> [WHAT IS NEEDED]: Every line that holds the word "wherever" needs to be copied from the data below.

Dataset entries
□ □ □ □

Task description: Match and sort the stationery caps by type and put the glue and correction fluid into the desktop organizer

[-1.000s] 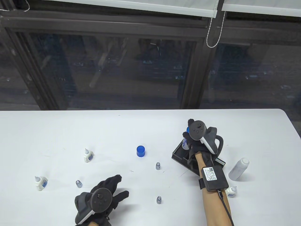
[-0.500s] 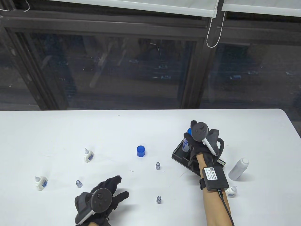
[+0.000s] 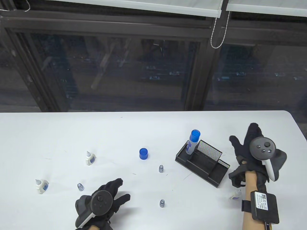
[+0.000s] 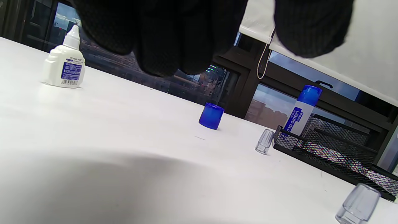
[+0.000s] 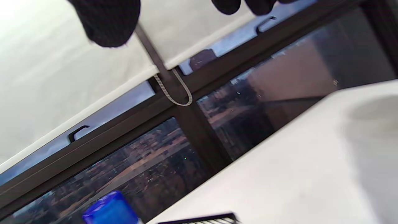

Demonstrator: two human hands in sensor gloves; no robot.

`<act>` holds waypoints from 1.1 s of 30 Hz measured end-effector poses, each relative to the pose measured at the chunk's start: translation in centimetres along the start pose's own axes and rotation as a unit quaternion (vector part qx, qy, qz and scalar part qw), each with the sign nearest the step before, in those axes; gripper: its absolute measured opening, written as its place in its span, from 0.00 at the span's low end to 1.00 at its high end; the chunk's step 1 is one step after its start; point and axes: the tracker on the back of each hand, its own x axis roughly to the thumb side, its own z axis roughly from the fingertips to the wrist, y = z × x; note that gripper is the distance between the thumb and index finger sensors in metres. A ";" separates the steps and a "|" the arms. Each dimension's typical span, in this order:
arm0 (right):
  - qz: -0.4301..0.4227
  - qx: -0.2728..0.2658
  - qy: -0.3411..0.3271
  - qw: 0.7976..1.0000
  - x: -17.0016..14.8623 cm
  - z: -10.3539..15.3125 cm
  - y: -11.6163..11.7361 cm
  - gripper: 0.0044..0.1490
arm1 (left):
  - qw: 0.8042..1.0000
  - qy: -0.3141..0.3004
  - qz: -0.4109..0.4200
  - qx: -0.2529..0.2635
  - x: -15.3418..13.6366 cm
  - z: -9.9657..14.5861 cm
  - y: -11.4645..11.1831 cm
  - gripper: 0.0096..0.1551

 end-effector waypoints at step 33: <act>-0.121 0.069 -0.013 0.990 -5.3 3.5 2.0 0.46 | 1.000 0.007 -0.015 -0.018 0.0 -0.2 -0.8 0.44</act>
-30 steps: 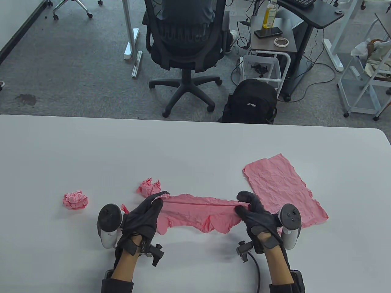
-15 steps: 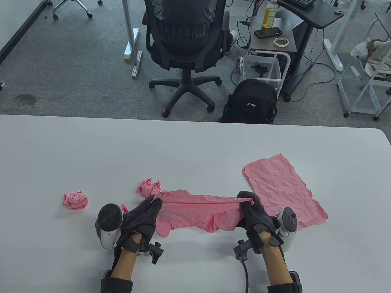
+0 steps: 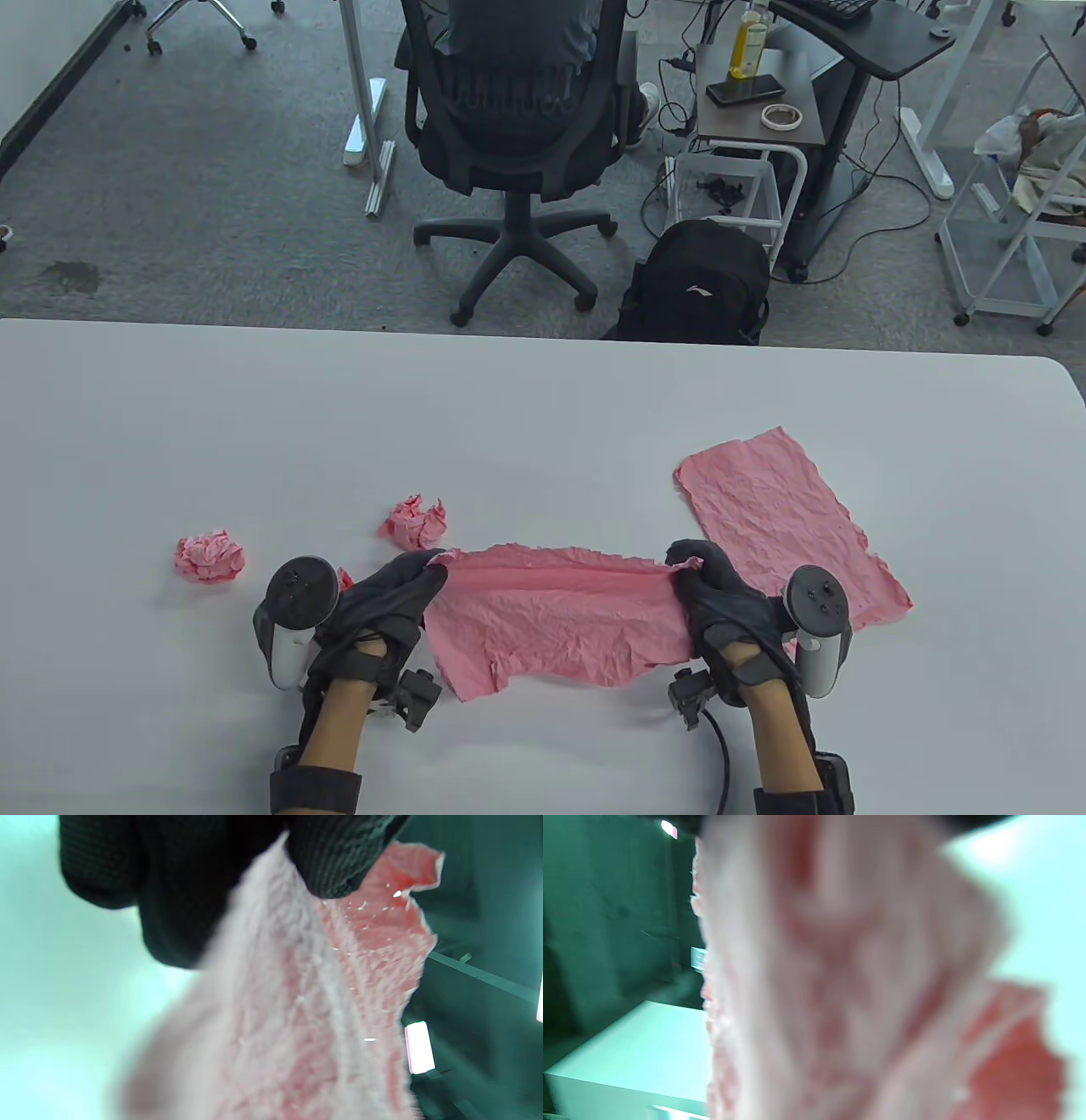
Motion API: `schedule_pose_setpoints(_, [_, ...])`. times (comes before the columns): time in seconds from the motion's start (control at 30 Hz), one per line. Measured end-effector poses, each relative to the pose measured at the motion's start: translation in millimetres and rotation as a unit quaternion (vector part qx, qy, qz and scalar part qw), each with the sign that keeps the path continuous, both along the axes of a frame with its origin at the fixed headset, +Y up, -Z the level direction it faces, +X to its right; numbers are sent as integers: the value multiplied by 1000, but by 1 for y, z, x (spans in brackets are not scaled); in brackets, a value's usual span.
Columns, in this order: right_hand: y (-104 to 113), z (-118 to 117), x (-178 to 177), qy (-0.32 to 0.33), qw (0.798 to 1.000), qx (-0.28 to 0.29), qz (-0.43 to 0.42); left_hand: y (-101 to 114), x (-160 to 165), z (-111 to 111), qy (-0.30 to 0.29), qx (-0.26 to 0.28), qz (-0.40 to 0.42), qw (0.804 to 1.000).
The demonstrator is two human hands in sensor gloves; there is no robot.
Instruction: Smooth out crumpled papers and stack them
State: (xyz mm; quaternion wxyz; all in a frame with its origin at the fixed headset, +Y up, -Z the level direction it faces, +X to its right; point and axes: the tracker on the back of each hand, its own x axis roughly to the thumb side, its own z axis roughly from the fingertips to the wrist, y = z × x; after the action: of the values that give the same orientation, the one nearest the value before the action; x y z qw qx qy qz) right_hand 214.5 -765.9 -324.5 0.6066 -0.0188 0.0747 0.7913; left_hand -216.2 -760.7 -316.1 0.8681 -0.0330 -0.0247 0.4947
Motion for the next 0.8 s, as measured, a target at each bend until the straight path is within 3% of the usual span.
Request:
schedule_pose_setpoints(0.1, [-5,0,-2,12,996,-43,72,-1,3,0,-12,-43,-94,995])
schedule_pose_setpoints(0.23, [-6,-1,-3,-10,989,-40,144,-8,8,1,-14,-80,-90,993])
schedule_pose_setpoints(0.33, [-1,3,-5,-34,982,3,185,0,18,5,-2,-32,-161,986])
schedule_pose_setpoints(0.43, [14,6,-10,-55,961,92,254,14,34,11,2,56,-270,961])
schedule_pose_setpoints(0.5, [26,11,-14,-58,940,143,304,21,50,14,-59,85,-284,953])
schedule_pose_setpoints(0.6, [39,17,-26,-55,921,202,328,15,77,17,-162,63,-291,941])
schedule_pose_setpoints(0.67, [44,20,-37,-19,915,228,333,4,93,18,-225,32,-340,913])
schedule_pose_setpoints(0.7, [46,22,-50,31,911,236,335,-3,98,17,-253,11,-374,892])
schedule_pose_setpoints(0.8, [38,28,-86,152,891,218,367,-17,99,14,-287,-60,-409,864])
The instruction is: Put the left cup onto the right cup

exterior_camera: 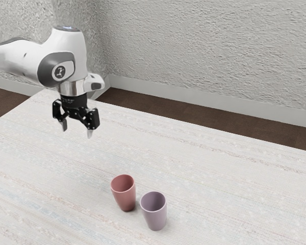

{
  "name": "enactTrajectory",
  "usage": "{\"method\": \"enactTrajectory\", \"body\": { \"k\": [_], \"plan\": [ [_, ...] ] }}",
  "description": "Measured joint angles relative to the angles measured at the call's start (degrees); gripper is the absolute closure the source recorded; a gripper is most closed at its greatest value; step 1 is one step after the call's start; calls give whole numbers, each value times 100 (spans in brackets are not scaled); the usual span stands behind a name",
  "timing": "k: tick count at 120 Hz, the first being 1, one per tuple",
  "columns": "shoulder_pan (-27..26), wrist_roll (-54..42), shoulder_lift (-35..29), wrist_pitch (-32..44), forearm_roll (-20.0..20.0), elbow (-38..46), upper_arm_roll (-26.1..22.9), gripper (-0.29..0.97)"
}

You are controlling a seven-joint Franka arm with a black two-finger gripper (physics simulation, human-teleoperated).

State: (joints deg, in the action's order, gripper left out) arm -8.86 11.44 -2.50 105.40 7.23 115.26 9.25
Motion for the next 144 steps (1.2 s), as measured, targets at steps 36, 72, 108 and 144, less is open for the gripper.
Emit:
{"method": "enactTrajectory", "body": {
  "k": [36,72,108,144],
  "plan": [
    [32,-1,222,217,-271,325,-62,0],
    [117,-4,350,533,-439,575,-204,0],
    [8,-5,544,779,-484,623,-343,0],
    [-24,-3,616,968,-671,737,-498,0]
  ]
}}
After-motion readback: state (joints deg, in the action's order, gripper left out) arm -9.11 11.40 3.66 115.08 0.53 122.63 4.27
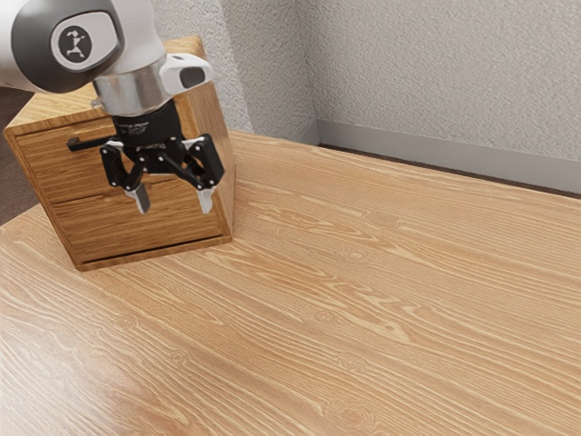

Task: Pull the drawer handle with one arm to open the drawer

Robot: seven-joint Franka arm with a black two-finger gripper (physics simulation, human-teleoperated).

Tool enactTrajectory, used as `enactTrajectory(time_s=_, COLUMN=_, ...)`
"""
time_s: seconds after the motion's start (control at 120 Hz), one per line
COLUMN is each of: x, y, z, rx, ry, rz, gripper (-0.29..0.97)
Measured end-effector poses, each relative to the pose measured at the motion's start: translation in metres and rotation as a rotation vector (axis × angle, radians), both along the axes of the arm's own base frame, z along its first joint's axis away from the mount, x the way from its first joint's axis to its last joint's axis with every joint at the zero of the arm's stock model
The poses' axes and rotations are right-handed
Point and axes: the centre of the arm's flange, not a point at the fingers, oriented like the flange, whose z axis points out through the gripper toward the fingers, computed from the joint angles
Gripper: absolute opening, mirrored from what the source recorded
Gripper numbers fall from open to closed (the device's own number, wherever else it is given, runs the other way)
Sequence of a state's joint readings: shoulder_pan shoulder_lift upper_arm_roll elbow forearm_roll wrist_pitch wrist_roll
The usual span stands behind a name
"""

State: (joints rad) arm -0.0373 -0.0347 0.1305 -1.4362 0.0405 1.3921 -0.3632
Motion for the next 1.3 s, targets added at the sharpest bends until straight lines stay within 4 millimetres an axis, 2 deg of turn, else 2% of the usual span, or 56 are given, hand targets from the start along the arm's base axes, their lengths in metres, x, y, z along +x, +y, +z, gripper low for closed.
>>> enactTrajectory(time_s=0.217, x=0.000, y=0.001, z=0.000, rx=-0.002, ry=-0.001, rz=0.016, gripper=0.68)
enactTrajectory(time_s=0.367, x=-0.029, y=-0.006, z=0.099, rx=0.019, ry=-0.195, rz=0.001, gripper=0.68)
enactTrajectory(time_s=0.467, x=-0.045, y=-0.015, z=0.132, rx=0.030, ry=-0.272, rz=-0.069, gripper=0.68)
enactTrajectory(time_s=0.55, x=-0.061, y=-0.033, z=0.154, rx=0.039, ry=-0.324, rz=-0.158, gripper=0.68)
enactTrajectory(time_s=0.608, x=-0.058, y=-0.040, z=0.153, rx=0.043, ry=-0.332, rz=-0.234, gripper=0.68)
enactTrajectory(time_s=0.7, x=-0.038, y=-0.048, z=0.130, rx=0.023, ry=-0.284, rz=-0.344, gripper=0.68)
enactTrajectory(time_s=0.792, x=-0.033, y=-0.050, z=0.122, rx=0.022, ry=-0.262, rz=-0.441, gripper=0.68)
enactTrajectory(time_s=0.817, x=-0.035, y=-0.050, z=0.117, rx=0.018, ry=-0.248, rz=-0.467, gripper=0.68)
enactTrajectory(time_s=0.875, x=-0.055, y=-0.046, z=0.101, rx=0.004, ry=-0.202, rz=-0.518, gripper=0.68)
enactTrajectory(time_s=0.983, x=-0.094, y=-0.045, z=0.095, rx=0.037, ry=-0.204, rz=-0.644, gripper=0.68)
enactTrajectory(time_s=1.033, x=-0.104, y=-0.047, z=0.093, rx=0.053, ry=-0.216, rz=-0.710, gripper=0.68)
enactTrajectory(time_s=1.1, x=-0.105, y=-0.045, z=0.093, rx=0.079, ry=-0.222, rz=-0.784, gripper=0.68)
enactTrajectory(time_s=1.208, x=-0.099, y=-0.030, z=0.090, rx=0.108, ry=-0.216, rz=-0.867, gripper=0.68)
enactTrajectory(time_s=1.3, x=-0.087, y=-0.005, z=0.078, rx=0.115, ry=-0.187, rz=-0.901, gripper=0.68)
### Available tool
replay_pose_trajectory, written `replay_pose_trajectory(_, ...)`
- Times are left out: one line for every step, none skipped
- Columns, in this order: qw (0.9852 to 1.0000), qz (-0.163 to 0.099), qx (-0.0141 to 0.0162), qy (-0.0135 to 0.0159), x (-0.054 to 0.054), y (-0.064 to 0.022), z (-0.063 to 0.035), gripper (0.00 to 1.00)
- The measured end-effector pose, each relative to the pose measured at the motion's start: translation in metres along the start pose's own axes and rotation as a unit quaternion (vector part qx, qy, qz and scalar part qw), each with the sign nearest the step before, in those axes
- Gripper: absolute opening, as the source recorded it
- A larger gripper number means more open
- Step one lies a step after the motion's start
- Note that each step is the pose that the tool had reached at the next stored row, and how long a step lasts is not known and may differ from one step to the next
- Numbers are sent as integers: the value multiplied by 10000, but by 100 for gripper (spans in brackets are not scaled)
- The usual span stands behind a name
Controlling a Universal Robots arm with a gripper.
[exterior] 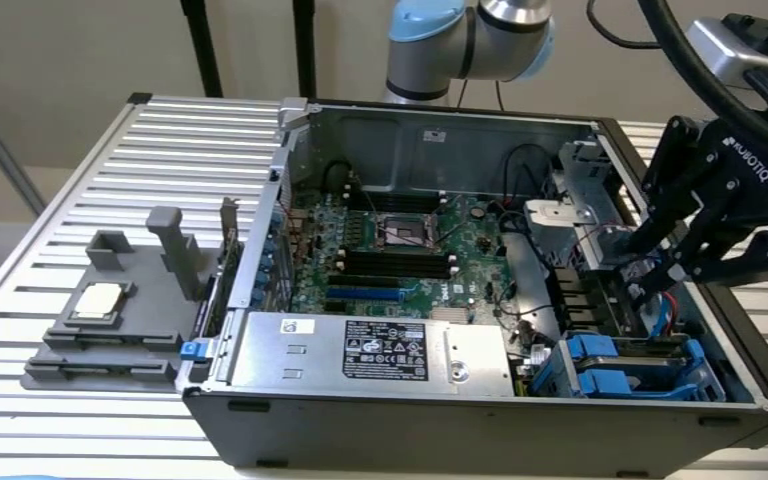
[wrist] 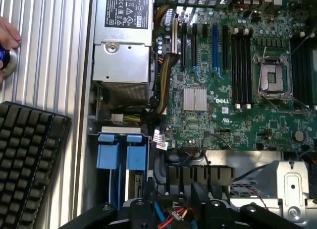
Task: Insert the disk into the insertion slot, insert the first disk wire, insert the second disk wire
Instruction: 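Insert the second disk wire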
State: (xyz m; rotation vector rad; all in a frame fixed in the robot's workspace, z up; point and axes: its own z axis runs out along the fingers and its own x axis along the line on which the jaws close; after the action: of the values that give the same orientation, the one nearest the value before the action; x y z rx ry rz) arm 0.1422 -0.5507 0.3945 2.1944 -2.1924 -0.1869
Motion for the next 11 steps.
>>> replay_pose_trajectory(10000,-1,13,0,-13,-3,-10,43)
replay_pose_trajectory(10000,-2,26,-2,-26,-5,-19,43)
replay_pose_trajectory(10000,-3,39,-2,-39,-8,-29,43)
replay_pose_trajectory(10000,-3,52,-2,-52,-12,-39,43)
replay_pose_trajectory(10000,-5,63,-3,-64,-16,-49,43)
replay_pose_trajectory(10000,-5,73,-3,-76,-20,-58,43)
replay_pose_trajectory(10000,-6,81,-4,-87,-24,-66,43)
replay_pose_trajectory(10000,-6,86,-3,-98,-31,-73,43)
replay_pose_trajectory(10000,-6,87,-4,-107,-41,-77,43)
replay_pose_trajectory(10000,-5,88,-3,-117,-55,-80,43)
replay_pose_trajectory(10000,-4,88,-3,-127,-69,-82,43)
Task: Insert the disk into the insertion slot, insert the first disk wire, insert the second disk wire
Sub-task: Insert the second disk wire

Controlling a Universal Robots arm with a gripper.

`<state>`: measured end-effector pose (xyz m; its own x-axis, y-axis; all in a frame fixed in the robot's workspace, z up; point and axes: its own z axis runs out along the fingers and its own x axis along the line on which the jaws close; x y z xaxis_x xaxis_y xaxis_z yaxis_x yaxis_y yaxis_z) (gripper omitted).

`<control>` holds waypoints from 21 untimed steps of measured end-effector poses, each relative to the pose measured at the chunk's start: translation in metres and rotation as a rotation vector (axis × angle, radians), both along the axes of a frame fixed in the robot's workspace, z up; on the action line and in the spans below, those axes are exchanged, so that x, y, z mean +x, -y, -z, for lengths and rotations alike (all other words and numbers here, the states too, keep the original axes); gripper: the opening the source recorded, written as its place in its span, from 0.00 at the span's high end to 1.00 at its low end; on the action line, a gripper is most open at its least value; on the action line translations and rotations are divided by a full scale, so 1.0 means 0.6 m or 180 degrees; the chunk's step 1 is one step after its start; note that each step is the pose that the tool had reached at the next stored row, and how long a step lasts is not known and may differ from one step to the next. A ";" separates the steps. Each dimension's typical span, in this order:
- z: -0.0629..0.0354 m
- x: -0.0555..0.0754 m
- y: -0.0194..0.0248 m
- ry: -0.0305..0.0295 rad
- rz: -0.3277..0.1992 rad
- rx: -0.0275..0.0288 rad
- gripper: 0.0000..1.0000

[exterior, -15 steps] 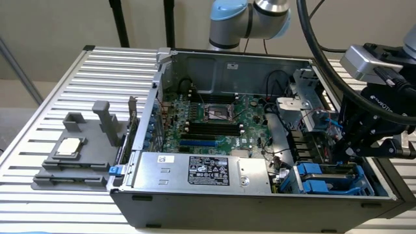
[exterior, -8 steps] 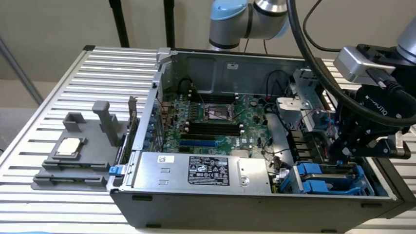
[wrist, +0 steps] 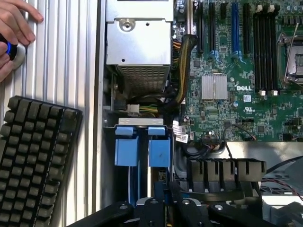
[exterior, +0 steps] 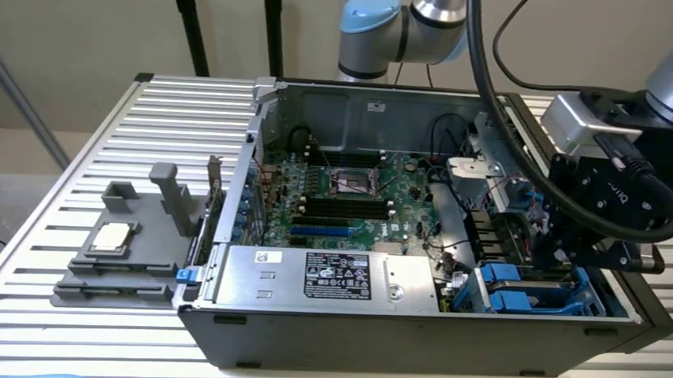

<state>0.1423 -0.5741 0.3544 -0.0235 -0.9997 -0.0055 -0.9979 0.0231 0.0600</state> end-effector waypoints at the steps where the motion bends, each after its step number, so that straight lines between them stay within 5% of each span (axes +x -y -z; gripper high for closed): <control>1: 0.001 0.000 0.0019 0.0007 -0.0002 0.0013 0.84; 10: 0.012 0.000 0.0077 0.0079 -0.0024 0.0124 0.84; 17: 0.019 0.000 0.0093 0.0083 -0.0031 0.0188 0.84; 21: 0.020 0.000 0.0102 0.0083 -0.0033 0.0202 0.84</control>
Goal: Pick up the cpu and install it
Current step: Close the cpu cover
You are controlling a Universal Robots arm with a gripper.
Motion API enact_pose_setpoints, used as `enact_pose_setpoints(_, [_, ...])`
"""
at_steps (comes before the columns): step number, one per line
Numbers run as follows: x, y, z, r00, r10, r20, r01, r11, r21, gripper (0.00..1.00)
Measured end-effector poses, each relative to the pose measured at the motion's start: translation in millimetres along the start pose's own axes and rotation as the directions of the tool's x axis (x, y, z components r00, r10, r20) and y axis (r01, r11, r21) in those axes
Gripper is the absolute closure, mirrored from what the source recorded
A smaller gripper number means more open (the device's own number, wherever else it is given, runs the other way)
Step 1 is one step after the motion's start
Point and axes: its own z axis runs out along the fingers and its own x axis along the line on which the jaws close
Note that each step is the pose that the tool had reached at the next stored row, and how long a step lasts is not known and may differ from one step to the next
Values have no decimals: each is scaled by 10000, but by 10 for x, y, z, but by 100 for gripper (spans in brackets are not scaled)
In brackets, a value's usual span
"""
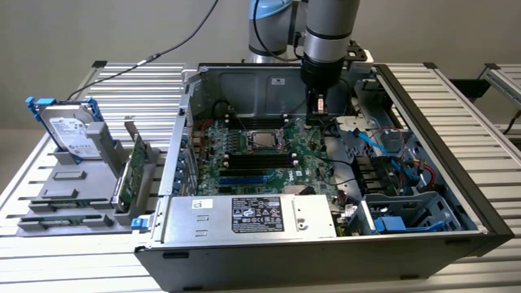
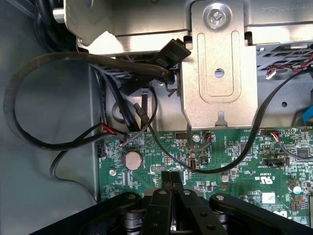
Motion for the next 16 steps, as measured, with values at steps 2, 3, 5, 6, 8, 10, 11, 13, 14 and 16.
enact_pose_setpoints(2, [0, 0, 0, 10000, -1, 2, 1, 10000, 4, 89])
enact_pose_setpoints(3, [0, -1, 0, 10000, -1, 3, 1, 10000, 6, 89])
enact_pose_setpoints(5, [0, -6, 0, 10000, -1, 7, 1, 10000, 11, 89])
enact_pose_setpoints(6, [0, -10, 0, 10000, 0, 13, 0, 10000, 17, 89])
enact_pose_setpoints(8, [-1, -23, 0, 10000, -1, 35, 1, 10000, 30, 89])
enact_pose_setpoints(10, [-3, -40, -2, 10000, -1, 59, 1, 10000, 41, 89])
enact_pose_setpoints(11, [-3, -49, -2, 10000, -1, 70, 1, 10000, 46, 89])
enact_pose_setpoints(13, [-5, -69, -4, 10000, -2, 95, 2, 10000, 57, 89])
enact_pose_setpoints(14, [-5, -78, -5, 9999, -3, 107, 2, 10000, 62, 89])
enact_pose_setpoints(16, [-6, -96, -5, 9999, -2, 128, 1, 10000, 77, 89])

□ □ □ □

> [SOLUTION BELOW]:
Gripper numbers fall from open to closed (the device's own number, wherever else it is given, runs the other way)
A smaller gripper number means more open (the device's own number, wherever else it is given, runs the other way)

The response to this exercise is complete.